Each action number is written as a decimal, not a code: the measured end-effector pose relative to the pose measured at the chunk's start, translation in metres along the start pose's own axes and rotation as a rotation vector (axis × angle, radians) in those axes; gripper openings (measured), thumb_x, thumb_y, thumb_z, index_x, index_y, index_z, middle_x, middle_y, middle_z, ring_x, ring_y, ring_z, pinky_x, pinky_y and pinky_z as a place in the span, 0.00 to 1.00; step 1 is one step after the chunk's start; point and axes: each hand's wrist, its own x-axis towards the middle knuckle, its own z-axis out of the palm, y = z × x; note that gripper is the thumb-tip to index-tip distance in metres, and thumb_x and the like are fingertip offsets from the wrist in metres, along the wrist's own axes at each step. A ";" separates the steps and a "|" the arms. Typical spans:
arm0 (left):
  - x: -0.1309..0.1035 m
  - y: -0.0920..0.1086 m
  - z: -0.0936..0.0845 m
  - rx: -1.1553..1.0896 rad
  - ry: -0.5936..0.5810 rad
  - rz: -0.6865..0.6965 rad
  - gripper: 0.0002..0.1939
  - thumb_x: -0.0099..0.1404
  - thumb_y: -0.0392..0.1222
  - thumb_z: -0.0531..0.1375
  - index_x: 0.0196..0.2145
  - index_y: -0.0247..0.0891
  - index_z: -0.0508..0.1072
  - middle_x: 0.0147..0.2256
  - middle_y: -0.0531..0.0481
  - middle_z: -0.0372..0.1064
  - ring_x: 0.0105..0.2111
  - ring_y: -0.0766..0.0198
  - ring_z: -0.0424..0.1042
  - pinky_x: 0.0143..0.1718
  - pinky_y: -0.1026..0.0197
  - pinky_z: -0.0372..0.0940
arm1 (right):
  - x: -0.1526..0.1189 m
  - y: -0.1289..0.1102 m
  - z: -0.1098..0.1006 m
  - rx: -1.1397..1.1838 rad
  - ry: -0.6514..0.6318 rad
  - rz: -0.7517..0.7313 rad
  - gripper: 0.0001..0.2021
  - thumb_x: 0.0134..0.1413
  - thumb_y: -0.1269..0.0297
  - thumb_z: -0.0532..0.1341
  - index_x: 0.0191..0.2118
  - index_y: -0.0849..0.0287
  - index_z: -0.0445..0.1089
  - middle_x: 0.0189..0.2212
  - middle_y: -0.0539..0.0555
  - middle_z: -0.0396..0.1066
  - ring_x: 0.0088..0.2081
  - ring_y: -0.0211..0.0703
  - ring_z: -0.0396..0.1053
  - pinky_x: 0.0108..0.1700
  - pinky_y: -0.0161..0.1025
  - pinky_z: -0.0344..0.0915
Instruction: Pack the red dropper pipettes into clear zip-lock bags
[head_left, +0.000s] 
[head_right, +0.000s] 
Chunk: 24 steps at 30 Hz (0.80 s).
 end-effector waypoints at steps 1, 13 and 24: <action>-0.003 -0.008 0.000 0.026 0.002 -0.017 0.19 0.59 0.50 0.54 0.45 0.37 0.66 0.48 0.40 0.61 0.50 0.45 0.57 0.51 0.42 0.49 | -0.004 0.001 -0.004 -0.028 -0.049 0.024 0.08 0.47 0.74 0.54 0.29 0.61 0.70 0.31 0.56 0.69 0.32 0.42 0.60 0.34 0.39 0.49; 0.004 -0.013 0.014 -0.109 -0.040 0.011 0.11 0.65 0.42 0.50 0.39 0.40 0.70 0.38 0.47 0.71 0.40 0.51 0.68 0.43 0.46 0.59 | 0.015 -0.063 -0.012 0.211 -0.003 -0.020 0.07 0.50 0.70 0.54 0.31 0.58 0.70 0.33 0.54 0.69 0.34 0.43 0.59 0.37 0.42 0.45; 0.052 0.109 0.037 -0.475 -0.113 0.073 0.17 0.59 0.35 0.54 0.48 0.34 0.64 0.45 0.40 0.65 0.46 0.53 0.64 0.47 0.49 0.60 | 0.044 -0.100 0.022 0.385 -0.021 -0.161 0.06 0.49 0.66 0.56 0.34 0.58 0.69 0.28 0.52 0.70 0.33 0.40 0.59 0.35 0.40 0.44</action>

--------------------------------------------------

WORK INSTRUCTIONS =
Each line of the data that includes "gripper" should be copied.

ANSWER SECTION =
Each action number is written as a decimal, not a code: the measured end-effector pose relative to the pose measured at the chunk's start, translation in metres along the start pose's own axes and rotation as a rotation vector (axis × angle, radians) in those axes; gripper openings (measured), thumb_x, thumb_y, thumb_z, index_x, index_y, index_z, middle_x, middle_y, middle_z, ring_x, ring_y, ring_z, pinky_x, pinky_y and pinky_z as a place in the span, 0.00 to 1.00; step 1 is one step after the chunk's start; point and axes: each hand's wrist, its own x-axis towards the middle knuckle, its own z-axis out of the palm, y = z × x; note that gripper is the thumb-tip to index-tip distance in metres, and thumb_x and the like are fingertip offsets from the wrist in metres, along the wrist's own axes at each step. A ";" separates the steps and a "|" the arms. Typical spans:
  - gripper: 0.0002..0.1939
  - gripper: 0.0001..0.2021

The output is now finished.